- High Court finds City of Tshwane in contempt over market infrastructure upgrades.
- Traders face unsafe, deteriorating conditions despite paying fees.
- Judgment demands compliance, accountability, and trader engagement.
The North Gauteng High Court’s contempt ruling against the City of Tshwane may have made headlines for its legal weight, but its true gravity lies in the lives of those most affected: the traders of the Tshwane Fresh Produce Market.
For years, these workers have operated in deteriorating conditions, facing broken infrastructure, unsafe environments, and institutional indifference. Now, the court has spoken. But will the City finally listen?

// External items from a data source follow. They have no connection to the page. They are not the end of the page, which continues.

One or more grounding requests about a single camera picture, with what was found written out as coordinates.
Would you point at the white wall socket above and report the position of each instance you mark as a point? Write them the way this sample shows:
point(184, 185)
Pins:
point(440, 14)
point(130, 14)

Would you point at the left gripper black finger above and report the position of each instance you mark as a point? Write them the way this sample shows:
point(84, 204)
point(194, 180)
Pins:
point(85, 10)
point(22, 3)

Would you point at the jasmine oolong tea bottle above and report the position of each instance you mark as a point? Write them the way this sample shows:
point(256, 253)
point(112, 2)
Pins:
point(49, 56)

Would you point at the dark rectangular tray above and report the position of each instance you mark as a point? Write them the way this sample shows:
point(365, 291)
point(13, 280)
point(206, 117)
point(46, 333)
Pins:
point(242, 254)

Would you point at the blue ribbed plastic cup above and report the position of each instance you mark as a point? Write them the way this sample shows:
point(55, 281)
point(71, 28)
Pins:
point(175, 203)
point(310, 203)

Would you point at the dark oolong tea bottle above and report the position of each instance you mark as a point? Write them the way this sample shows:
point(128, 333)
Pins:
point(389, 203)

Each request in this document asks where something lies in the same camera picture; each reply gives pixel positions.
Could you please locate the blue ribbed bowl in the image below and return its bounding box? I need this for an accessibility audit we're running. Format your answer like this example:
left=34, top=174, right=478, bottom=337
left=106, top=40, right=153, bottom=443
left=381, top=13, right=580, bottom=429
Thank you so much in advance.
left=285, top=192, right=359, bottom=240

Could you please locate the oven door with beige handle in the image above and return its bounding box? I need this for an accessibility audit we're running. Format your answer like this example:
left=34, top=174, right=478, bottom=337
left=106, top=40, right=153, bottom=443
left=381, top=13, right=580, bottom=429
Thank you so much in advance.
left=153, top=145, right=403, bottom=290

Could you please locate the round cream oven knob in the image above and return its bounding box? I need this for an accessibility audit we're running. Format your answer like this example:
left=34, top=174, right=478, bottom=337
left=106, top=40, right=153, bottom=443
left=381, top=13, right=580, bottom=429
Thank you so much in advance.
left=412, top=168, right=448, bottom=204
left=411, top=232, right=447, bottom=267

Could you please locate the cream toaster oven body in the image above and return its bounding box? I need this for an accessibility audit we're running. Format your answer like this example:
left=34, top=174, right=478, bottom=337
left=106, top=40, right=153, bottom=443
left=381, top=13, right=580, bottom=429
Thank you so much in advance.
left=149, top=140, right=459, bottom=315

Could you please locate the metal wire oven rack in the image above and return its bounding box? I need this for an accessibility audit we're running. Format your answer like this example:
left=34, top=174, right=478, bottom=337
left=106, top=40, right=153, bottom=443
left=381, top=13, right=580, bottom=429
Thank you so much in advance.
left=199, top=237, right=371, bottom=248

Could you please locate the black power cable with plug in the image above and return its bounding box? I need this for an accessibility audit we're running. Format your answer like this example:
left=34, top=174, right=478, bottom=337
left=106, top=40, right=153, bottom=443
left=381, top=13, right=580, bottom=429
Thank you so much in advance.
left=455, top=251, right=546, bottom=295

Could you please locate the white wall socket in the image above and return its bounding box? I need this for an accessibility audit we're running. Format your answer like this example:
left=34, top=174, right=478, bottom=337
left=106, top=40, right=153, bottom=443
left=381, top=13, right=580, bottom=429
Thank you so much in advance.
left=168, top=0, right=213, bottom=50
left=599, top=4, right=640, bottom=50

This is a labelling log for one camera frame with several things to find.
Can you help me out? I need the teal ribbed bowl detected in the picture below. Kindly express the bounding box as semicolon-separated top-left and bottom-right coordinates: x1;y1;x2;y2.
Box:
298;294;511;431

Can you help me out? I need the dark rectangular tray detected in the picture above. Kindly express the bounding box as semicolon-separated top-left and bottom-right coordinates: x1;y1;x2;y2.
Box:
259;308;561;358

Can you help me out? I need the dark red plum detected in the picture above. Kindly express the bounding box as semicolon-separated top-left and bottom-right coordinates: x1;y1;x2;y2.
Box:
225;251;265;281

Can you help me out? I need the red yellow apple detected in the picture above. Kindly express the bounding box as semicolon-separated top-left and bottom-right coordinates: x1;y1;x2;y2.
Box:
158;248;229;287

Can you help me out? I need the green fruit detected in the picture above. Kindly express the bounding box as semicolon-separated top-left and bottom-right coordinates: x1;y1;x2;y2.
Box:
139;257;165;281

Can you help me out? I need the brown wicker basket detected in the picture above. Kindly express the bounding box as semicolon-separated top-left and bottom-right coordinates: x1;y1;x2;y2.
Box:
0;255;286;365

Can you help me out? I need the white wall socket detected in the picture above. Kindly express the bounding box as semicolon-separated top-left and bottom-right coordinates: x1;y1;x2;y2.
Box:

On 11 August 2025, Judge MJ Teffo delivered a scathing judgment, finding the City in contempt of a 2022 court order that had mandated urgent upgrades to the market. That order required the submission and implementation of a precinct-plan, backed by R18 million in budget allocations.

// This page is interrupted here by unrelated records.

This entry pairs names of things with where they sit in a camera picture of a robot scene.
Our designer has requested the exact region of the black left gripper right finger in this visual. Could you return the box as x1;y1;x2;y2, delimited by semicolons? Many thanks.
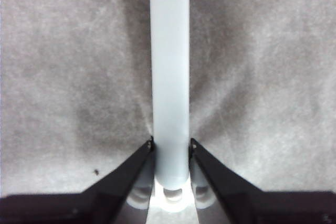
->
189;137;336;224

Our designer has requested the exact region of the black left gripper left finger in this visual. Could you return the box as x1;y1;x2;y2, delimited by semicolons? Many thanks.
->
0;136;156;224

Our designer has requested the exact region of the grey-handled sponge cup brush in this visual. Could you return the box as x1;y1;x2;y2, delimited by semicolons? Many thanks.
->
125;0;216;224

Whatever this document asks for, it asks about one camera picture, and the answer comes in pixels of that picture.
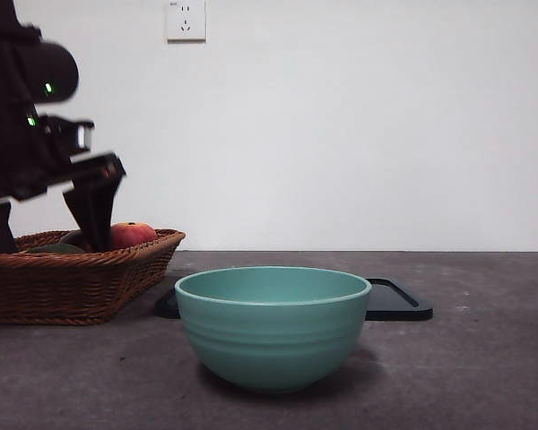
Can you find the brown wicker basket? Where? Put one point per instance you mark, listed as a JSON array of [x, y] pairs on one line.
[[63, 286]]

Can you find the dark purple plum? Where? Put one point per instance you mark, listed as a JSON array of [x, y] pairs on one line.
[[74, 237]]

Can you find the green avocado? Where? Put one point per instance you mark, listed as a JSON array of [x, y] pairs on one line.
[[54, 249]]

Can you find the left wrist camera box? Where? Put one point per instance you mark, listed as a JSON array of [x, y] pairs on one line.
[[69, 134]]

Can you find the teal ribbed bowl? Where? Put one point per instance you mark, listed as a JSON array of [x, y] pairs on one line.
[[273, 340]]

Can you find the black rectangular tray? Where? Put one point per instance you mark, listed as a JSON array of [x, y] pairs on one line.
[[399, 307]]

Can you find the white wall power socket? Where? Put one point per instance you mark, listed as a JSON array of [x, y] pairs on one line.
[[186, 22]]

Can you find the red orange peach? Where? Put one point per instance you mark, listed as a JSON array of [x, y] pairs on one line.
[[134, 234]]

Yet, the City failed to deliver a compliant plan, ignored correspondence from the Institute of Market Agents of South Africa (IMASA), and offered vague, unsupported claims of progress. The court didn’t just reprimand the City; it held its leadership accountable. The Municipal Manager and Executive Mayor were joined to the proceedings and sentenced to one month’s imprisonment, suspended for a year pending compliance.
Life at the neglected market
For the market’s traders, the judgment is a vindication of years of frustration. Their daily reality has been shaped by fire hazards due to non-functional smoke detectors and hydrants, power outages that spoil produce and disrupt cold storage, broken sanitation facilities that compromise health and dignity, and security lapses that leave them vulnerable to theft and violence.
These are not isolated issues; they are symptoms of systemic neglect. Traders pay fees, follow regulations, and contribute to the local economy, yet they are treated as expendable.
One trader, speaking anonymously for fear of reprisal, captured the sentiment shared by many: “We are not asking for favours. We are asking for functioning infrastructure. We pay to be here. Why must we work in conditions that put our lives and livelihoods at risk?”
A market that feeds the city
The market is more than a commercial hub; it is a lifeline for thousands of families. It connects rural producers to urban consumers, supports informal economies, and sustains food security. Yet, the City’s failure to maintain basic infrastructure has turned it into a site of struggle rather than opportunity.
The court’s ruling exposes a deeper democratic deficit; the exclusion of traders from decision-making processes. Despite the court order’s call for public engagement in future budget planning, the City submitted its final precinct-plan without trader input, ignoring both legal obligations and ethical imperatives.
Accountability and the Road Ahead
The suspended sentence against the City’s leadership is a warning. If compliance does not follow within 30 court days, the consequences will be personal and punitive. The City must now submit detailed affidavits on how it implemented the precinct-plan, account for the R18 million budget allocation, and provide supporting documentation, including risk assessments and recovery plans.
More importantly, it must engage meaningfully with traders, not as an afterthought, but as central participants in shaping the market’s future.